- J. R. R. Tolkien's illustration of Bilbo in his comfortable hobbit-hole, Bag End

In-universe information
- Race: Hobbit
- Family: Belladonna Took (mother) Bungo Baggins (father) Gerontius "The Old" Took (grandfather) Frodo Baggins (younger cousin)
- Home: Bag End, The Shire

= Bilbo Baggins =

Protagonist in J. R. R. Tolkien's The Hobbit

Bilbo Baggins (Westron: Bilba Labingi) is the title character and protagonist of J. R. R. Tolkien's 1937 novel The Hobbit, a supporting character in The Lord of the Rings, and the fictional narrator (along with Frodo Baggins) of many of Tolkien's Middle-earth writings. The Hobbit is selected by the wizard Gandalf to help Thorin Oakenshield and his party of Dwarves reclaim their ancestral home and treasure, which has been seized by the dragon Smaug.
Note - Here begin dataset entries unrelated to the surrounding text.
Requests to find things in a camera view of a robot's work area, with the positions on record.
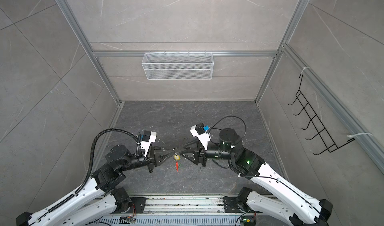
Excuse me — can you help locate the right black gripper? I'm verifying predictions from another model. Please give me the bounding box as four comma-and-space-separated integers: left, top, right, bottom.
180, 137, 237, 167

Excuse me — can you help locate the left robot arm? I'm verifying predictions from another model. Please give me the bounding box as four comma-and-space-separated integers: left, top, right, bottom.
16, 145, 174, 226

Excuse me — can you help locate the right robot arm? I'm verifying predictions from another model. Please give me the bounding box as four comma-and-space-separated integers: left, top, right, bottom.
180, 123, 333, 226

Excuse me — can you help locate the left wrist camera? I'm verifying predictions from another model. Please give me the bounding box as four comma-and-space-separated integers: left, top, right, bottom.
139, 130, 157, 157

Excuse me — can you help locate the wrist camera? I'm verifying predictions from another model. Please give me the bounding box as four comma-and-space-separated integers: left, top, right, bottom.
190, 123, 211, 150
139, 130, 157, 157

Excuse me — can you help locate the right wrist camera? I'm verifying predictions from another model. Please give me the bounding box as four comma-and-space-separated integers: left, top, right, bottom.
190, 123, 211, 150

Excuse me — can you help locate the right black camera cable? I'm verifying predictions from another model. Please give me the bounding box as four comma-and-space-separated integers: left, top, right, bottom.
208, 115, 247, 139

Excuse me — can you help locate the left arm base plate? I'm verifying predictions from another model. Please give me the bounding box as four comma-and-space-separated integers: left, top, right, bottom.
112, 197, 147, 215

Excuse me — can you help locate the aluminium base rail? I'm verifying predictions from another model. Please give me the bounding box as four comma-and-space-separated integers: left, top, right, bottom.
77, 196, 288, 226

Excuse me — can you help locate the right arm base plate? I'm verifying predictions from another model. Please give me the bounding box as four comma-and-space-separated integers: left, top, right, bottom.
222, 196, 261, 214

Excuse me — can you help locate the left black corrugated cable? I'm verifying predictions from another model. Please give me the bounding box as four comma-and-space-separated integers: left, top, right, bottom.
47, 128, 140, 213

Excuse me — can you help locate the white wire mesh basket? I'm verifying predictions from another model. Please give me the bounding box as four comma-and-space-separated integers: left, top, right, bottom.
142, 52, 214, 80

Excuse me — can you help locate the black wire hook rack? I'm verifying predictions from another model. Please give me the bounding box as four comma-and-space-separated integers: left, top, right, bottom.
287, 74, 355, 155
Bilbo's way of life in the Shire, defined by features like the availability of tobacco and postal service, recalls that of the English middle class during the Victorian to Edwardian eras. This is not compatible with the much older world of Dwarves and Elves. Tolkien appears to have based Bilbo on the designer William Morris' travels in Iceland; Morris liked his home comforts but grew through his adventurous journeying. Bilbo's quest has been interpreted as a "pilgrimage of grace", in which he grows in both wisdom and virtue, and as a psychological journey towards wholeness.

Bilbo has appeared in numerous radio and film adaptations of The Hobbit and The Lord of the Rings, and video games based on them.

==Appearances==

===The Hobbit===

The protagonist of The Hobbit, Bilbo Baggins, is a hobbit in comfortable middle age. He is hired as a "burglar", despite his initial objections, on the recommendation of the wizard Gandalf and 13 Dwarves led by their king in exile, Thorin Oakenshield. The company of dwarves are on a quest to reclaim the Lonely Mountain and its treasures from the dragon Smaug. The adventure takes Bilbo and his companions through the wilderness, to the Elvish haven of Rivendell, across the Misty Mountains where, escaping from goblins, he meets Gollum and acquires a magic ring. His journey continues via a lucky escape from wargs, goblins, and fire, to the house of Beorn the shapeshifter, through the black forest of Mirkwood, to Lake-town in the middle of Long Lake, and eventually to the Mountain itself.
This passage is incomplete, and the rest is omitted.